Forget the QDR

There is a lot not to like about the Quadrennial Defense Review, which comes out today (the National Journal posted a leaked copy Friday). Like past QDRs, this one uses vague, trendy ideas about international relations to inflate threats and justify our massive defense budget. As usual, we hear the evidence-free claims that non-state actors are getting more powerful and that the world is getting more complex and unpredictable (“change continues to accelerate”). I believe that states are hanging onto or even gaining power relative to other sorts of social organizations and that the world is no less predictable than it was in 1900 or 1950. The QDR also says that climate change is a national security problem. That’s a popular line, which as near as I can tell is a marketing gimmick. Then there the usual tripe about how great our alliances are, how strategic every country with a Marine in it is, how terrific interagency cooperation is, and so forth.

The good news is that it doesn’t really matter. Newspapers confuse the QDR with law, but it is closer to PR. It’s like a particularly important speech. It sells what Secretary of Defense is selling and justifies what the Department of Defense does. Because it comes in part from agencies it is supposed to guide, it rationalizes rather than leads. Because it is largely a consensus document, it says only what half of the Pentagon can agree on—various strains of mush. Can anyone explain what past QDR’s have accomplished? I think nothing. Sure, there are interesting tidbits about forces structure plans, but these are in the budget documents too. At best it causes DoD to justify itself, giving us analysts something to argue about.

The administration’s proposed defense budget, also being released today, matters much more to policy. It reveals more about the nation’s defense strategy than the vacuous documents that purport to do so.

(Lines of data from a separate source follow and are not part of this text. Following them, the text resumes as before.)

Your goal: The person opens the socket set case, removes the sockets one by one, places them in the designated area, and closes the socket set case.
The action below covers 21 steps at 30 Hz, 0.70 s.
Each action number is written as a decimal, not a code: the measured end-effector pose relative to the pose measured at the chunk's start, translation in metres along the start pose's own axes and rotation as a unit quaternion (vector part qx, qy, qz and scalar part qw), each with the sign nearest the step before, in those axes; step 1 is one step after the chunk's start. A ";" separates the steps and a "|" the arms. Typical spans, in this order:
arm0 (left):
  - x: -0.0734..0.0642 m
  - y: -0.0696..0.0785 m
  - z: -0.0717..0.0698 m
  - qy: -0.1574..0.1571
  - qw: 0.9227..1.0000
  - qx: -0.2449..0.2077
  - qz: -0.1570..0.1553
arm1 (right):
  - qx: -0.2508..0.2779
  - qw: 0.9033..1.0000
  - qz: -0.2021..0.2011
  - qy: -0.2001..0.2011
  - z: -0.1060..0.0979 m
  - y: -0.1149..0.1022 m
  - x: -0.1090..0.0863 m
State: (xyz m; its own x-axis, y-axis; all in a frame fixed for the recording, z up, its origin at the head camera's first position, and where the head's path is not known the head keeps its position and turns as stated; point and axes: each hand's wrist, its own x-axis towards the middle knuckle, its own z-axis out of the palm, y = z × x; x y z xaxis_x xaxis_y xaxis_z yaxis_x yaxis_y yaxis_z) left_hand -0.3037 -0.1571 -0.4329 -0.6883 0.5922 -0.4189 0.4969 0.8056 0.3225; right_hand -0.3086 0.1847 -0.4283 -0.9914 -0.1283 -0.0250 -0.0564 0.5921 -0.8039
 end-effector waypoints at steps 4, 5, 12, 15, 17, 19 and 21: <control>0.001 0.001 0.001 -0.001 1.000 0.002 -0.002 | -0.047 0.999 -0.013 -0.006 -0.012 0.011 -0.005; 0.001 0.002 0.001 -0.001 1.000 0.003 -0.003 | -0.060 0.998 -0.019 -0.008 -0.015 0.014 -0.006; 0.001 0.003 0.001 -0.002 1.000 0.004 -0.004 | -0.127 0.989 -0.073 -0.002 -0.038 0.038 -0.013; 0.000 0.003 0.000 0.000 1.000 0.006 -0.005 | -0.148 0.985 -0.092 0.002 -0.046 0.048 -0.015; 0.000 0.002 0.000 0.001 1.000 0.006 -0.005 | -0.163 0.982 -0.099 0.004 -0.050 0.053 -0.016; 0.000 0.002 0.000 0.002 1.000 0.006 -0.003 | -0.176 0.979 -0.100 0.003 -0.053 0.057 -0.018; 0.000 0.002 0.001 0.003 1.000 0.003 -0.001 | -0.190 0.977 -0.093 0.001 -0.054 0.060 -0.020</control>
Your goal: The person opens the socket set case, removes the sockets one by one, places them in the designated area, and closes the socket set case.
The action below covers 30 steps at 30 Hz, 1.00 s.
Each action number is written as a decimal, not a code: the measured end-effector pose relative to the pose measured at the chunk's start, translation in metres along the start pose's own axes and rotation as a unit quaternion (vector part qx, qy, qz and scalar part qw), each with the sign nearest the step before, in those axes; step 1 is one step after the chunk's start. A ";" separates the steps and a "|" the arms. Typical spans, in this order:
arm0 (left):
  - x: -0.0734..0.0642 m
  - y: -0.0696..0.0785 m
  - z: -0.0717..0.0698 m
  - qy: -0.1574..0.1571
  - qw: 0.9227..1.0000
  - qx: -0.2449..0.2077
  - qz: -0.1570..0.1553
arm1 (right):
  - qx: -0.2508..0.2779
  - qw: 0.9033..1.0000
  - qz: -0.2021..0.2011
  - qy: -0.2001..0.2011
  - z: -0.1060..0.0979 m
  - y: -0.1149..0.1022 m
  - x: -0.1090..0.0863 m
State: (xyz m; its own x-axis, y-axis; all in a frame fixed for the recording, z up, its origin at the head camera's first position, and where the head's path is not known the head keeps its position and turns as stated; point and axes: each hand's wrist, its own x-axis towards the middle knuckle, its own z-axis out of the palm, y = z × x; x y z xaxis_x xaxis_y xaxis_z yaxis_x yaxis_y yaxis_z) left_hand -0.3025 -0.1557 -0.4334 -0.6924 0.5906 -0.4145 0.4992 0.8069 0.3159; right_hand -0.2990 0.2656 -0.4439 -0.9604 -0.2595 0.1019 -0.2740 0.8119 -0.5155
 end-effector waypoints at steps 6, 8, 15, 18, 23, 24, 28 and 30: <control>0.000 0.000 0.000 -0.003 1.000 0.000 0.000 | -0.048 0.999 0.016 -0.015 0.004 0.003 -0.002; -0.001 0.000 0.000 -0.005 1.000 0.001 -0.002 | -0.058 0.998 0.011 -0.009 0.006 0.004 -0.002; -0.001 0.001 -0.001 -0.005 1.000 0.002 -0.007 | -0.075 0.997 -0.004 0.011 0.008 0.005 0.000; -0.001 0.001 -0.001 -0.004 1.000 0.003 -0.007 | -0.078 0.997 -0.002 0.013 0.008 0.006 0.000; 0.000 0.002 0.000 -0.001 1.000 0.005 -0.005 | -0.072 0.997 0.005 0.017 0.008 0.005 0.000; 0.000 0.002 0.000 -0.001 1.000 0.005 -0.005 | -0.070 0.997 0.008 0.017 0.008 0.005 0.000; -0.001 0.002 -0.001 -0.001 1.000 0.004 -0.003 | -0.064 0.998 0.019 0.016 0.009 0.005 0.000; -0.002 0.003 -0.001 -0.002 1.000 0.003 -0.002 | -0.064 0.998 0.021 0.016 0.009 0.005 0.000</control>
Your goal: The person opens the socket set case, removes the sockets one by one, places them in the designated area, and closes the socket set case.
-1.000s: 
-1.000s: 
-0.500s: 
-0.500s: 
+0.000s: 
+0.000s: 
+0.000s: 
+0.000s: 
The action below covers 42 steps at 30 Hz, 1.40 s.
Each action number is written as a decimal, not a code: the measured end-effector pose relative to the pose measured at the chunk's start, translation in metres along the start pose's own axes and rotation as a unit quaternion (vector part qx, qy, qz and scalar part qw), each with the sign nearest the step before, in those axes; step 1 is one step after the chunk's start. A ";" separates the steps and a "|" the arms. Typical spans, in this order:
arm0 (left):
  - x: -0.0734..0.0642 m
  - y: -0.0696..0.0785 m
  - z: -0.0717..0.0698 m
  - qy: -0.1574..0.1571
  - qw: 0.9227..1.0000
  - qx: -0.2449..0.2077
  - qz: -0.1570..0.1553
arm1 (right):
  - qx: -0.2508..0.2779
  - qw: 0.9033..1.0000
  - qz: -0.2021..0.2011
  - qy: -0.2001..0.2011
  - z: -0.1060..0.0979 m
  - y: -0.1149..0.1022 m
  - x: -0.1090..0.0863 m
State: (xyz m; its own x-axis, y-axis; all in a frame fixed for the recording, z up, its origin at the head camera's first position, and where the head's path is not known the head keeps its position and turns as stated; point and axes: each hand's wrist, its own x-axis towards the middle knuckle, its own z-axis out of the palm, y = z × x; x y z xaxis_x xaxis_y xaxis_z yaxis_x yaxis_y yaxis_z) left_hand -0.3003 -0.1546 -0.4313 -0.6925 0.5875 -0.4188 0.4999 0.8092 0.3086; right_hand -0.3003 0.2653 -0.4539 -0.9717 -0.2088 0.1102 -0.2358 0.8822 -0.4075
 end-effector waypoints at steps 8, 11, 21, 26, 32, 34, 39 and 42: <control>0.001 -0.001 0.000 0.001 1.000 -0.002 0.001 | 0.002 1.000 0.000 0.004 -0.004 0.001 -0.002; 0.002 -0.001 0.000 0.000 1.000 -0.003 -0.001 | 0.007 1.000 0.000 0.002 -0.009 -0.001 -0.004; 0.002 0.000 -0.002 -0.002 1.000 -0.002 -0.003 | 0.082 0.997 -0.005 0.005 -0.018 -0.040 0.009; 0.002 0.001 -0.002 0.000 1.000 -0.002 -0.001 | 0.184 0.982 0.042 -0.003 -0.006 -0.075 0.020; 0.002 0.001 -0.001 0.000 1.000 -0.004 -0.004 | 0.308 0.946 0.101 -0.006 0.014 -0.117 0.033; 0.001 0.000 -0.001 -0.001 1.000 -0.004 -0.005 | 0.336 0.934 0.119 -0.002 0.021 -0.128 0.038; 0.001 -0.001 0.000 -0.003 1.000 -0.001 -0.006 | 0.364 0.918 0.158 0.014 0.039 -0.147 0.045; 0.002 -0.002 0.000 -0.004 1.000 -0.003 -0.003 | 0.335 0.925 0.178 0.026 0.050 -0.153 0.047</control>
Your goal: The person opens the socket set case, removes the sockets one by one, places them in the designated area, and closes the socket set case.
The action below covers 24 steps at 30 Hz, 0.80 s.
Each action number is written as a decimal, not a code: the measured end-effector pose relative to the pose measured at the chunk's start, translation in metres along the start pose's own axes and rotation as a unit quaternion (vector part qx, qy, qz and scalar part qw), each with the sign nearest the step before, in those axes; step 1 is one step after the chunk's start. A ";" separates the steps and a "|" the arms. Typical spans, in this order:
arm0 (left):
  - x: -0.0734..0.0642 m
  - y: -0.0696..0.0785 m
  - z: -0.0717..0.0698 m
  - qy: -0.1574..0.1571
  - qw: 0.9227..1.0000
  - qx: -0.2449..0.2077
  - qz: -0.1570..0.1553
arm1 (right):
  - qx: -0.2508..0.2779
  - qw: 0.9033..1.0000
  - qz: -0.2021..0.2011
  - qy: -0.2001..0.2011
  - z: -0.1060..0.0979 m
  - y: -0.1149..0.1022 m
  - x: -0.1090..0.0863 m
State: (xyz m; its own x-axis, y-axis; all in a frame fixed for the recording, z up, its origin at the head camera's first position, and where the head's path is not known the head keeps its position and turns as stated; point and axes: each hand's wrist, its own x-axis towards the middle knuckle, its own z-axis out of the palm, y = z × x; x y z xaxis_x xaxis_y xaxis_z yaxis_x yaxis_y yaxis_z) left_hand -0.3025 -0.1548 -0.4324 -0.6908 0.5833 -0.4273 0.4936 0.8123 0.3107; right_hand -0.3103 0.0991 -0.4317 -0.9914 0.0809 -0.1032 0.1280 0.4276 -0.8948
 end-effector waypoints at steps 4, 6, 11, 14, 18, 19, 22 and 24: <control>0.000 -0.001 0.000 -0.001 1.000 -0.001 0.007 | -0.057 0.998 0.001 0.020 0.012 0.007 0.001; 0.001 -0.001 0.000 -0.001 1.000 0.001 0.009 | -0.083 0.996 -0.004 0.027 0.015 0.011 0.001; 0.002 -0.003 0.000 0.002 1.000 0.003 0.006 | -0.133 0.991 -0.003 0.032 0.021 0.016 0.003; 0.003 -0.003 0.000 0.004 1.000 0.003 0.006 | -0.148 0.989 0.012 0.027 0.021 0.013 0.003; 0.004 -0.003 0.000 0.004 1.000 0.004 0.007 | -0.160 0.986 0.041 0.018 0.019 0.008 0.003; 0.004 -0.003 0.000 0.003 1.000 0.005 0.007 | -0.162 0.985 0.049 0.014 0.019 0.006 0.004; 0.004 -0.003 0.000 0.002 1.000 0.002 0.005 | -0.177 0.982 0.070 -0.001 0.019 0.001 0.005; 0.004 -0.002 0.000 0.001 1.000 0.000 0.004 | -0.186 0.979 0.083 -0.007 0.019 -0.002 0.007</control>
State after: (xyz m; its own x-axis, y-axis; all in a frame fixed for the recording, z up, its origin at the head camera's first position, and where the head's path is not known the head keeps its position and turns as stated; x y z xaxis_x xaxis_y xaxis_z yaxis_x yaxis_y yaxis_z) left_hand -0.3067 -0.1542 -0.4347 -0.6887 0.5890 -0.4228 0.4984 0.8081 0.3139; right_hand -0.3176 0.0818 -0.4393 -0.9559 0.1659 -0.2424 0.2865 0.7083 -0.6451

Policy types love strategy documents because they are mostly technocratic idealists. They want government polices to be made by rational processes that reveal national interests, which are then laid out in plans like the QDR. They want policy to be like science. But democratic government is the push and pull of competing ideologies and interests. Public plans or strategies are part of that process. Congress should thank DoD for these mind-numbing 120 pages, throw them away, and focus on the budget.